Hailing from Exeter and offering a comprehensive and depressing take on modern rock, Black Foxxes write music that sets itself aside from a lot of other bands, and, as a follow-up to their debut ‘I’m Not Well’ in 2016, ‘Reiði’ is no exception. The title means “rage” in Icelandic, yet the album isn’t all-guns-blazing aggressive progressive rock at all. In fact, the album is so carefully orchestrated and wound together that it almost feels like it’s telling a story through a collection of ten melancholic and deep cuts.
Opener ‘Breathe’‘s soft, mellow feel digs us into the depth of an emotionally charged album. Frontman Mark Holley‘s floaty, heartfelt performance rings in the ear as he glides over high-end vocals, declaring “I want to set myself free”. It’s a track that takes its time to reach a sweeping climax, but serves as a perfect reflection of what is to come for the rest of the record.
Single ‘Manic In Me’ has a slight twang of Stereophonics embedded in it, with its beautiful, sour sliding melodies switching up the lead guitar on the track, before the bust-up chorus pounds through the mix, delivering a catchy track with relatable, self-driven lyrics. ‘Sæla’ (meaning “bliss”) knocks the tone back a notch, with fuzzy guitars melting over an easy 4/4 up-beat rhythm. Holley‘s vocals carry the melody of the track extensively, particularly at one point in the second verse as he bursts, “I know it’s suffer”, intensifying what is already a stellar song.

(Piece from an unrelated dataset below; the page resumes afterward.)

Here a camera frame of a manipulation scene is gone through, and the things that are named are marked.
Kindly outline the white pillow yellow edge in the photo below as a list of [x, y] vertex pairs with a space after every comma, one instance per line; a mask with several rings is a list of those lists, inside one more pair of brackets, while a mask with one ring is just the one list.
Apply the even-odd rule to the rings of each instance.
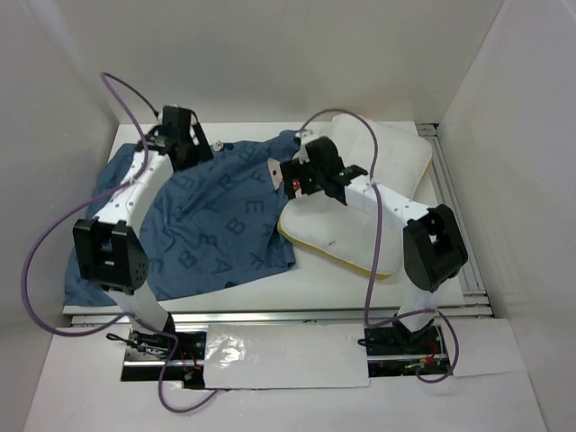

‘The Big Wild’ and its laid back softness is gentle and still charmingly engaging towards its conclusion, with a handful of reverb delay and springy, trembling guitar that sounds slightly similar to Turnover‘s easy sound. ‘Oh, It Had To Be You’ carries a bitter sting as Holley gently sings the title repeatedly over a long-ringing tremolo guitar. Strings carry the lead in the background of the mix as the track gains momentum into a melancholy, desperate, and vengeful end.
As we enter the second half of the record, there are no signs of a promising album dying off as the three-piece storm through pumped-up grinder ‘Joy’; Holley‘s shouted vocals offer a different tone. His vibrating vocal chords also chime through later track ‘Flowers’, showing a variety of intense and unmistakable individual cleans. As you’ve probably already guessed, Holley‘s performance throughout this release is nothing short of exceptional.
‘Float On’ offers up a five-minute conclusion to the record, easing in with echoing, shiny chords spreading across a guiding drum track. The drum descends into an emotional frenzy as Holley blasts “Float on magically” to give this beautiful record a stunning end.
With only two albums under their belt, the Exeter three-piece are delivering at an exemplary high standard, with ‘Reiði’ being clear proof of this. The record is a bitter-sweet concoction of sadness, scented with an air of confidence and vigour. Good job, boys.